*WHAT YOU HAVE TO DO*. As you reproduce every line below, keep it exactly as written and leave out the images.
AVAILABLE DATA Block Start
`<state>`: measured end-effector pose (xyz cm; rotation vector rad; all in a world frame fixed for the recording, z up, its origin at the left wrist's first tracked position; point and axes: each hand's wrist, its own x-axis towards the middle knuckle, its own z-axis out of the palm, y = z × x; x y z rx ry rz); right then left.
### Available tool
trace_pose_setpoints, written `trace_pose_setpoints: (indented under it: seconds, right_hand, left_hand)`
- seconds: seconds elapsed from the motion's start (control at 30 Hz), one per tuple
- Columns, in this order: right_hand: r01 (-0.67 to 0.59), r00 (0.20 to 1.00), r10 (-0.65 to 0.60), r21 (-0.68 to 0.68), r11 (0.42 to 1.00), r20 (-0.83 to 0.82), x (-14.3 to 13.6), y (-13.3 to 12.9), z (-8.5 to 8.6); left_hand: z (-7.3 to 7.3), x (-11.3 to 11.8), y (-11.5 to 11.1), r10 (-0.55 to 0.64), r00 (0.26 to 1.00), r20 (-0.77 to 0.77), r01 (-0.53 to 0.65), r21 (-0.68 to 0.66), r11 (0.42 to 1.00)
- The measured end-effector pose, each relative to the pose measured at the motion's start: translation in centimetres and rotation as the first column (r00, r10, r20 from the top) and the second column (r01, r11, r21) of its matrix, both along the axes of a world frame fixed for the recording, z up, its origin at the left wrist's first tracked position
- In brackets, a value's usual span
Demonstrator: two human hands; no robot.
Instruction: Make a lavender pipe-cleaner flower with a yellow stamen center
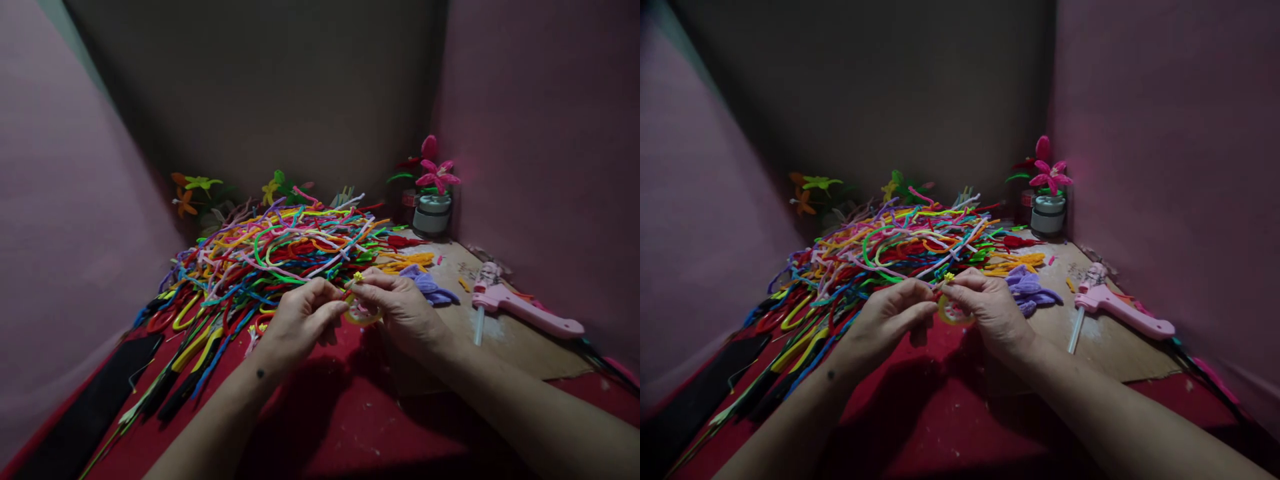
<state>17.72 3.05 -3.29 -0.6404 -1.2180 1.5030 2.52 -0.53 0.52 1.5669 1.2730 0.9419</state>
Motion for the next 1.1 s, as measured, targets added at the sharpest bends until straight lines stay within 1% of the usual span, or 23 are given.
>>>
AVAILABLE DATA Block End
*SOLUTION TO THE EXERCISE*.
`<state>`: measured end-effector pose (xyz cm; rotation vector rad; all in a world frame fixed for the recording, z up, its origin at the left wrist's first tracked position; point and axes: each hand's wrist, its own x-axis towards the middle knuckle, its own z-axis out of the palm, y = z × x; x y z rx ry rz); right then left.
### Available tool
trace_pose_setpoints, written `trace_pose_setpoints: (indented under it: seconds, right_hand, left_hand)`
- seconds: seconds elapsed from the motion's start (control at 30 Hz), one per tuple
- Columns, in this order: right_hand: r01 (-0.67 to 0.59), r00 (0.20 to 1.00), r10 (-0.65 to 0.60), r21 (-0.68 to 0.68), r11 (0.42 to 1.00), r20 (-0.83 to 0.82), x (-14.3 to 13.6), y (-13.3 to 12.9), z (-8.5 to 8.6); left_hand: z (-7.3 to 7.3), x (-11.3 to 11.8), y (-11.5 to 11.1), r10 (-0.55 to 0.64), r00 (0.26 to 1.00), r20 (-0.77 to 0.77), r01 (-0.53 to 0.65), r21 (-0.68 to 0.66), r11 (0.42 to 1.00)
- The measured end-effector pose, each relative to the pose measured at the motion's start: translation in centimetres and rotation as the first column (r00, r10, r20 from the top) and the second column (r01, r11, r21) of its matrix, both along the axes of a world frame fixed for the recording, z up, its origin at the left wrist's first tracked position
- In brackets, a value's usual span
Demonstrator: two human hands; no robot.
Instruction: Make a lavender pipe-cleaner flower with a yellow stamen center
<state>17.72 3.05 -3.29 -0.6404 -1.2180 1.5030 2.52 -0.53 0.52 1.5669 1.2730 0.9419</state>
Motion for the next 1.1 s, as measured, targets added at the sharpest bends until straight lines stay within 1% of the usual span, or 23 are given.
>>>

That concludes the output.